Task:
Report every line from the following entries that contains the string "Would".

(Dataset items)
****************************************
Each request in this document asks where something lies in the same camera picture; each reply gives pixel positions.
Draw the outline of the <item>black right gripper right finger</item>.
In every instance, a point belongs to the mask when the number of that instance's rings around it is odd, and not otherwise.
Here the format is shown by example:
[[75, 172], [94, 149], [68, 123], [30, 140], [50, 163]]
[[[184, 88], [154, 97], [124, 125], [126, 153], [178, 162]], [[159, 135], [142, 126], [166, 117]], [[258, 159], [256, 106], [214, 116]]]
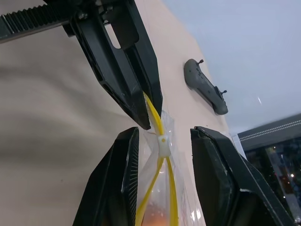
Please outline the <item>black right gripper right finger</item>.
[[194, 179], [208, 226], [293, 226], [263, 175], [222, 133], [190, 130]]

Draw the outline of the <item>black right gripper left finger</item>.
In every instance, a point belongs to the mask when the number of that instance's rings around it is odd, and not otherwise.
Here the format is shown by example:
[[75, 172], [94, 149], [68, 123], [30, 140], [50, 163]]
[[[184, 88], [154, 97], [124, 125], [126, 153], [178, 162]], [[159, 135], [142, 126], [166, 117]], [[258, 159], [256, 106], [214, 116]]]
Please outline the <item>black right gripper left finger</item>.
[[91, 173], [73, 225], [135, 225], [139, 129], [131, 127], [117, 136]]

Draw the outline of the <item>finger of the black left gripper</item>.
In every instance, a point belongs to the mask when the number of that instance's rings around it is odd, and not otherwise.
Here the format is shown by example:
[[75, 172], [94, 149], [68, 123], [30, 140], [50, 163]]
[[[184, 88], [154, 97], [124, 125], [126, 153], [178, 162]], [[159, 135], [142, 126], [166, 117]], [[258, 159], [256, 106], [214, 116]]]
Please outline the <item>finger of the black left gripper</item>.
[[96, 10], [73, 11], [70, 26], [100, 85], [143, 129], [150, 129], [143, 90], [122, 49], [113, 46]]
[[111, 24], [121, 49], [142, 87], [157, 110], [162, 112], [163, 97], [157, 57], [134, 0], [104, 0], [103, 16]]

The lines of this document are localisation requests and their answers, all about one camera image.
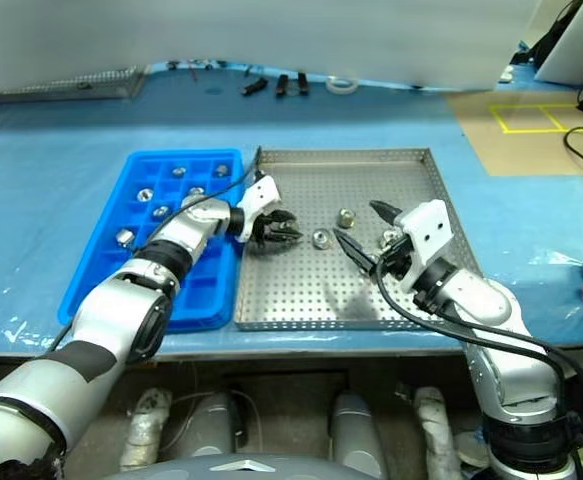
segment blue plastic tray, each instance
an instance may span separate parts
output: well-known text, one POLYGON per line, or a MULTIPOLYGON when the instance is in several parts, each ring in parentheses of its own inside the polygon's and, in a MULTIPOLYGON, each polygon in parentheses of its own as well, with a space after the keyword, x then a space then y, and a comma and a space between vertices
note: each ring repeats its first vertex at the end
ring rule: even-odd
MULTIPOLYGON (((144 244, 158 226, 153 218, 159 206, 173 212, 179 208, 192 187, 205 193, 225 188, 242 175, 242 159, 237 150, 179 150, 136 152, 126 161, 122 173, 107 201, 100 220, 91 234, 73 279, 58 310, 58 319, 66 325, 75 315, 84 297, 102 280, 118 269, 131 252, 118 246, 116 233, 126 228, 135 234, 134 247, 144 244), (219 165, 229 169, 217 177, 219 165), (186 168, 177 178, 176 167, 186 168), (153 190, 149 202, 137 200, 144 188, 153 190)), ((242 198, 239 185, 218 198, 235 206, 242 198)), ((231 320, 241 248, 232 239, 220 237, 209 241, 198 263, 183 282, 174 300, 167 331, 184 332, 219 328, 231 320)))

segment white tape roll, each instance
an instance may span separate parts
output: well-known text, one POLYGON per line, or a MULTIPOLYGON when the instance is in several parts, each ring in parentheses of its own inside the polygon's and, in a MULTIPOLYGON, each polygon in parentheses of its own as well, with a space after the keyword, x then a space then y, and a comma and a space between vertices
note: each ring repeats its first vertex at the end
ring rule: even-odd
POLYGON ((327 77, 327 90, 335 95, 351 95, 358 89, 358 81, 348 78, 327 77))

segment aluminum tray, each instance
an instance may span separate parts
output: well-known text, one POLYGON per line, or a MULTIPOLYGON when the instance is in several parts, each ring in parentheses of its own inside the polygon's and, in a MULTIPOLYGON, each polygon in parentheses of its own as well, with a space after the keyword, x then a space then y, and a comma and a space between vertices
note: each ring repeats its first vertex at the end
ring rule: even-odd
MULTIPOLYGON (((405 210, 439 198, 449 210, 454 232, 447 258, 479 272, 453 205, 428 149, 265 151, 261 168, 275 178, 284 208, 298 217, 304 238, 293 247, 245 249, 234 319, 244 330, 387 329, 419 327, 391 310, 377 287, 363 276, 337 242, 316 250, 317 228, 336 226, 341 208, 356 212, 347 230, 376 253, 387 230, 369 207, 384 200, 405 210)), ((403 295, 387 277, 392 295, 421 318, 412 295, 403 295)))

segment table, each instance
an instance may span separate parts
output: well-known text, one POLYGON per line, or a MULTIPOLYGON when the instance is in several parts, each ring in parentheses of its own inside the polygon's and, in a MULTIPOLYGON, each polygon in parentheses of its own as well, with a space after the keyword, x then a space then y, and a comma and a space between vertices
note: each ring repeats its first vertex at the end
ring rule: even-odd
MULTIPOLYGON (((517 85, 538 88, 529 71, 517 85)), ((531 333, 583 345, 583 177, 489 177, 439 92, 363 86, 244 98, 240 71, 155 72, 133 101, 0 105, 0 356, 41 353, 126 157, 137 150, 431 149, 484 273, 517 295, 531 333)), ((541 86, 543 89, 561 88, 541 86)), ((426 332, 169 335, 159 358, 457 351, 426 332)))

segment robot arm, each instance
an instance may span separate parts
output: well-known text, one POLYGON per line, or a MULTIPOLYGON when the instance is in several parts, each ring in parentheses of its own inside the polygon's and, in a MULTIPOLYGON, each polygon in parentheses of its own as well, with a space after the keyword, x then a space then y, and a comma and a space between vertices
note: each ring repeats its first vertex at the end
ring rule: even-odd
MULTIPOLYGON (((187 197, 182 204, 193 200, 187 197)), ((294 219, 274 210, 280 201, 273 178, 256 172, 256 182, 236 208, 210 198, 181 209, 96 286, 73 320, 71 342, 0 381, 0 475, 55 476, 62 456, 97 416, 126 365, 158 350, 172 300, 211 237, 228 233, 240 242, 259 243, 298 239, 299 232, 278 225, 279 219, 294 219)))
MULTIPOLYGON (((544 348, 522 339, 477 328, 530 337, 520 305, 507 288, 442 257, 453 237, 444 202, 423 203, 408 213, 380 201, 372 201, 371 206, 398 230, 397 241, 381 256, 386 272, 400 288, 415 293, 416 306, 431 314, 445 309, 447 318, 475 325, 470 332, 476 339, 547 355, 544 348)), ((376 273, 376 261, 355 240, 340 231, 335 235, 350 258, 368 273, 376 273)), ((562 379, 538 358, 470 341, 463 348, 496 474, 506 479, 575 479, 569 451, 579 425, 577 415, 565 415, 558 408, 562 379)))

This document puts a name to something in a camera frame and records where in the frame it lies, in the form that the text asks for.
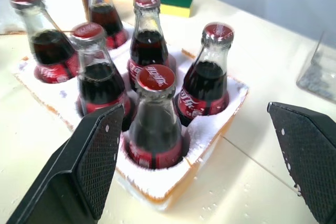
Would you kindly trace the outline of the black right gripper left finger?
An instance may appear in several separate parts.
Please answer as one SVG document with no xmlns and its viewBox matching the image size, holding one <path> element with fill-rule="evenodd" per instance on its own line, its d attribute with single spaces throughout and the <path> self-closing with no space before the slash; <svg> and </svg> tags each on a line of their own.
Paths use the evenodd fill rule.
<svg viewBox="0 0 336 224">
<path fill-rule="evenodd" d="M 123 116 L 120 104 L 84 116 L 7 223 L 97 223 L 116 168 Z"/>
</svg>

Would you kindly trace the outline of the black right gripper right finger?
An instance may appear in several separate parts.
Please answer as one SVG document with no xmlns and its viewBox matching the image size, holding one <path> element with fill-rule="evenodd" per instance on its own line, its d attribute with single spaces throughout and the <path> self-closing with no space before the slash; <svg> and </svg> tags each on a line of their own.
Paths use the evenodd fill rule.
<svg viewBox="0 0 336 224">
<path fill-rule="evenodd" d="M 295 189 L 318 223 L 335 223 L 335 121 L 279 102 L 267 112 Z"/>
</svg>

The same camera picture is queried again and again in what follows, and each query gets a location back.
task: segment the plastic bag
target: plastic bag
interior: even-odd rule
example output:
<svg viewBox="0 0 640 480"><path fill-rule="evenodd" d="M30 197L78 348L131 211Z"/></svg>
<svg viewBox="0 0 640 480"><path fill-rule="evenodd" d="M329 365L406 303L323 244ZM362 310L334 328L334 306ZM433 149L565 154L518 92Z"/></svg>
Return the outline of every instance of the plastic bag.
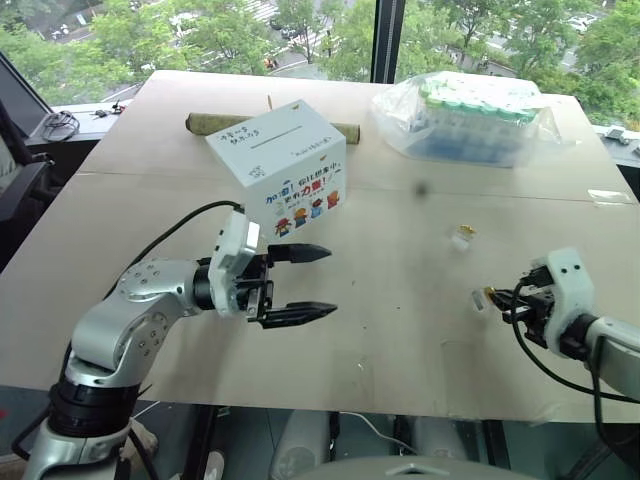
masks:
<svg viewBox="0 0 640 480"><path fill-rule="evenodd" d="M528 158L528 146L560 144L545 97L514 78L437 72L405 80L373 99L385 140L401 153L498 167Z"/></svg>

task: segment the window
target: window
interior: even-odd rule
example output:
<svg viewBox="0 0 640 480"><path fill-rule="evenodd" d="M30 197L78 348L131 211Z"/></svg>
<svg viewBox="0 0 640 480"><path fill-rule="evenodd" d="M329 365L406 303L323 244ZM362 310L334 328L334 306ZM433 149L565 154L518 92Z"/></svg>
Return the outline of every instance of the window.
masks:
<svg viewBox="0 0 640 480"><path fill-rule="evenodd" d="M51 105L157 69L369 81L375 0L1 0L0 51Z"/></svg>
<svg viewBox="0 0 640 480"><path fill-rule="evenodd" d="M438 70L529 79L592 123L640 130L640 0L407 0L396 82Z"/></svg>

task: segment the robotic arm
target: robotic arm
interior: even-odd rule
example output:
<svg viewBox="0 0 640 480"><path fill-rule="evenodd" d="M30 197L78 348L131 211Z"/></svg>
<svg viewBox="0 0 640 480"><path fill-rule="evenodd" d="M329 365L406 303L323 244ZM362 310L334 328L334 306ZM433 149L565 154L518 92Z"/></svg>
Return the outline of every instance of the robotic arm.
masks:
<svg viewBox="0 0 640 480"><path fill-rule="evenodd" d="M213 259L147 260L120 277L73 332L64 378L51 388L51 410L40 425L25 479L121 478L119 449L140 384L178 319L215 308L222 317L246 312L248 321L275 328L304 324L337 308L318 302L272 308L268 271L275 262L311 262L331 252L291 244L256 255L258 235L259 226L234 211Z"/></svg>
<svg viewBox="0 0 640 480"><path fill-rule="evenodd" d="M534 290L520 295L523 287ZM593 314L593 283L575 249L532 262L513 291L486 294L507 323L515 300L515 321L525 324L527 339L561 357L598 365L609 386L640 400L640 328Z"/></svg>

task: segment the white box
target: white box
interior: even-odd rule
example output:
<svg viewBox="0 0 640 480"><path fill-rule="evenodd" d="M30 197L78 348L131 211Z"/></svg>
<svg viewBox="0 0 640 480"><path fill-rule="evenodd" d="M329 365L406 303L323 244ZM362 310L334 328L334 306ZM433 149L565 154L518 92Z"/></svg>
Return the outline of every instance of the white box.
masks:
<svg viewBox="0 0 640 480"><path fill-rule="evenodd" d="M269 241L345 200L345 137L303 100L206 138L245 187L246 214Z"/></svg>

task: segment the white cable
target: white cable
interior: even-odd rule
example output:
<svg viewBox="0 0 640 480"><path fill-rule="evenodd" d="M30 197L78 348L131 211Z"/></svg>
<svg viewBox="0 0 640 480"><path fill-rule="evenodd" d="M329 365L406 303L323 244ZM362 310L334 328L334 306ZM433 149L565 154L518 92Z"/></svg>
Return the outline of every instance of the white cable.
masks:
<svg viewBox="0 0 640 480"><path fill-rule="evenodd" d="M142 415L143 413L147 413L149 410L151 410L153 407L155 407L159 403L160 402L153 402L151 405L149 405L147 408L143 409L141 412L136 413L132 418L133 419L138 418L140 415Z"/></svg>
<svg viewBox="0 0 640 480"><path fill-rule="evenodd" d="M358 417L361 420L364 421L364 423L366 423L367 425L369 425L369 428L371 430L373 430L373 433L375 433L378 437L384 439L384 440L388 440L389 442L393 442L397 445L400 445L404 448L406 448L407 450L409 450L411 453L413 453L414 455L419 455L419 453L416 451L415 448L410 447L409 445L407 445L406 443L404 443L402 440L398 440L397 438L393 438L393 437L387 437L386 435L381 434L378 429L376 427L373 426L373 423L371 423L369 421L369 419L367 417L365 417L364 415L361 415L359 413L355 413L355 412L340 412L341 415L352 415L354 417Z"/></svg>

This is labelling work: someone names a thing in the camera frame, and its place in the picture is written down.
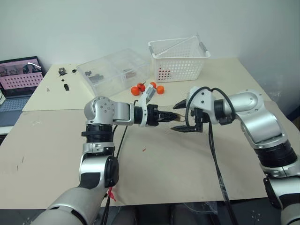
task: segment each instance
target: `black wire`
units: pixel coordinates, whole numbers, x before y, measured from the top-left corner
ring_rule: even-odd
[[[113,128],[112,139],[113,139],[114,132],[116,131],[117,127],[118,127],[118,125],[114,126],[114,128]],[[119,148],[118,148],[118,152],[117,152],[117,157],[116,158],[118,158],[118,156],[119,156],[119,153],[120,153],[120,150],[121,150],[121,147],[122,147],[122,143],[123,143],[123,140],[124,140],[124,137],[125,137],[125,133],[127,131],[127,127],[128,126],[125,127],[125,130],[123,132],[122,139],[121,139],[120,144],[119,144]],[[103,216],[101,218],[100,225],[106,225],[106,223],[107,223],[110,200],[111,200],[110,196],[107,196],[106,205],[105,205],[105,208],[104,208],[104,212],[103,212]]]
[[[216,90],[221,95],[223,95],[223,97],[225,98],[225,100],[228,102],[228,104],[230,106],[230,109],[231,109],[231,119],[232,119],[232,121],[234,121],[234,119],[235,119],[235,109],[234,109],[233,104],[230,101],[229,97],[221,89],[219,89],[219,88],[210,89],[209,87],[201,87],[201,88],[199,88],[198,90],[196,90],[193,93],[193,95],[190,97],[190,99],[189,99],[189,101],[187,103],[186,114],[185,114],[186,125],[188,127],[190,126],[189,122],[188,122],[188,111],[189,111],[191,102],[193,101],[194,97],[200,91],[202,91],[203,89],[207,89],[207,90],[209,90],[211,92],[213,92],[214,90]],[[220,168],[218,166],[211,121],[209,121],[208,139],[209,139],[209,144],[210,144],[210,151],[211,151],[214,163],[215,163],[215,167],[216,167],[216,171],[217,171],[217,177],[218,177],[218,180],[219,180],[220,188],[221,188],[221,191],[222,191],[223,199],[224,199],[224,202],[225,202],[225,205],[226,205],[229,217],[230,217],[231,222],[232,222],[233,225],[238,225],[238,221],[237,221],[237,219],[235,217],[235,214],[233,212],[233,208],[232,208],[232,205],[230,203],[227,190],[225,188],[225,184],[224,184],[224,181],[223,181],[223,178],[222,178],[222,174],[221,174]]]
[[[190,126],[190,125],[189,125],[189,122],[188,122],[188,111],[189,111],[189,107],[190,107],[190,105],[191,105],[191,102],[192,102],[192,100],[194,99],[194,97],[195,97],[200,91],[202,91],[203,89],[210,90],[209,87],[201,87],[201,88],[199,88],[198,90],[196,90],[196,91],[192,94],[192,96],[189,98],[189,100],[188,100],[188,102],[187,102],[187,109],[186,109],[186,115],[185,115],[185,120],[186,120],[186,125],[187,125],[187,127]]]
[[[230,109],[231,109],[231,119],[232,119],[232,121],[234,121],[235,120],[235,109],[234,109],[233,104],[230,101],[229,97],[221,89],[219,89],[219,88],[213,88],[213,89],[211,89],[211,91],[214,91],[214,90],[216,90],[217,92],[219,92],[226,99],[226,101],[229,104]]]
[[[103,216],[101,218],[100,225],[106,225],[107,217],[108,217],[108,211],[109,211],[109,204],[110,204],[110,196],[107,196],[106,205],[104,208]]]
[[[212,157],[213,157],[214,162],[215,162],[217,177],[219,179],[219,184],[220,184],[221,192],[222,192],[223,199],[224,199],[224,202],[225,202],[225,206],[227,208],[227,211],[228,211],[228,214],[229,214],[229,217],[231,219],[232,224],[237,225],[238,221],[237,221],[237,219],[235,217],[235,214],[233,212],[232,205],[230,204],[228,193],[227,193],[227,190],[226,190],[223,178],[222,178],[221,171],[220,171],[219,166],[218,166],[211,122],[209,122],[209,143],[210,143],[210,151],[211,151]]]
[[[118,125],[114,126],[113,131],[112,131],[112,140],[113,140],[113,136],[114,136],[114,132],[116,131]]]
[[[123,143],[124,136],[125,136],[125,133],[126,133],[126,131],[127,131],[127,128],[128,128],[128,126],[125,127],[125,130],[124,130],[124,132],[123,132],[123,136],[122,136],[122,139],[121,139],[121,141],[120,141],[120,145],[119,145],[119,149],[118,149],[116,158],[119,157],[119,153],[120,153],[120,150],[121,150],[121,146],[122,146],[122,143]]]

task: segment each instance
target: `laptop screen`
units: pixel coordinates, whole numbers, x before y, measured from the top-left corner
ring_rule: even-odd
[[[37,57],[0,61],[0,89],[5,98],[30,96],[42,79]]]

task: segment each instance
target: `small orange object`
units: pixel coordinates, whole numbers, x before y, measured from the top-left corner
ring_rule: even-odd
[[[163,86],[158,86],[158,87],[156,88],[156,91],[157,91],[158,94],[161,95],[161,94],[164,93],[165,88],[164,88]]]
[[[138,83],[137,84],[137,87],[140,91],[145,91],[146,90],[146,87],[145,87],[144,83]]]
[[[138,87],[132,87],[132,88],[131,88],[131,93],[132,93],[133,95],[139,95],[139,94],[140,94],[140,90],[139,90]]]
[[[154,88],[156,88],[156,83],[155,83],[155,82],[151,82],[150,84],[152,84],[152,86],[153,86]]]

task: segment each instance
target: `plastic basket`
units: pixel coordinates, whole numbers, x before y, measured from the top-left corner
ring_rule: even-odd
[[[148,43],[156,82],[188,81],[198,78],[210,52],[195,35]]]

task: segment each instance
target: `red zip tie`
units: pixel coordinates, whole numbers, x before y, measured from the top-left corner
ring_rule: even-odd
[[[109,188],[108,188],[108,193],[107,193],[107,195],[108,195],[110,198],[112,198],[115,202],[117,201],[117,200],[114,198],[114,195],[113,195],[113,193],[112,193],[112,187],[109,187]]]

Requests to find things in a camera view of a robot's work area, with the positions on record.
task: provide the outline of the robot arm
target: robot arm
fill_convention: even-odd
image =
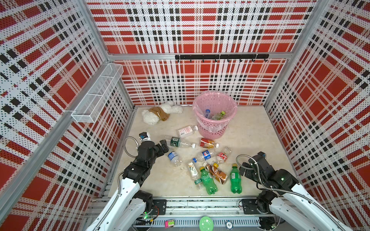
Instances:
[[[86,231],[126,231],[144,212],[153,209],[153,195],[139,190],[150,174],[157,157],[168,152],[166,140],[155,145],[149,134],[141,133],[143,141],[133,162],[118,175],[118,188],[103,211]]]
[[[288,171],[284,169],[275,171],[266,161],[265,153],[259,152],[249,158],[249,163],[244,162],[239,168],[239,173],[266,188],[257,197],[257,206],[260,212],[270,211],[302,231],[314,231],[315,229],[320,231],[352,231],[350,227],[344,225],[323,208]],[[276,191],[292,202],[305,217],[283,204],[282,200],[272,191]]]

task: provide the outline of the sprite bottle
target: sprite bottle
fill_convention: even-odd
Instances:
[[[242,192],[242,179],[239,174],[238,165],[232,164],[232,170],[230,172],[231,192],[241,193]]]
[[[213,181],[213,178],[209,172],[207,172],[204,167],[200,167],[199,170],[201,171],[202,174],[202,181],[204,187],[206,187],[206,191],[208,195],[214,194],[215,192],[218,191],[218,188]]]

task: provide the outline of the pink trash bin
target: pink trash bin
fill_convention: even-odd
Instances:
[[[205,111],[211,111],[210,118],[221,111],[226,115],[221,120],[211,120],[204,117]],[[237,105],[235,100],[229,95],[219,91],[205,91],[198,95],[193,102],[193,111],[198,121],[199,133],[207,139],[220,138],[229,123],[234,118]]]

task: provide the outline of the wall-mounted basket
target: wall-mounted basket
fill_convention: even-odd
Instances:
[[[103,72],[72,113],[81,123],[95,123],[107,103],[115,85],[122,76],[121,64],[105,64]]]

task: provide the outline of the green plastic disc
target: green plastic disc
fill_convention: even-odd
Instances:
****************************************
Task result:
Would you kindly trace the outline of the black right gripper left finger?
Would you kindly trace the outline of the black right gripper right finger?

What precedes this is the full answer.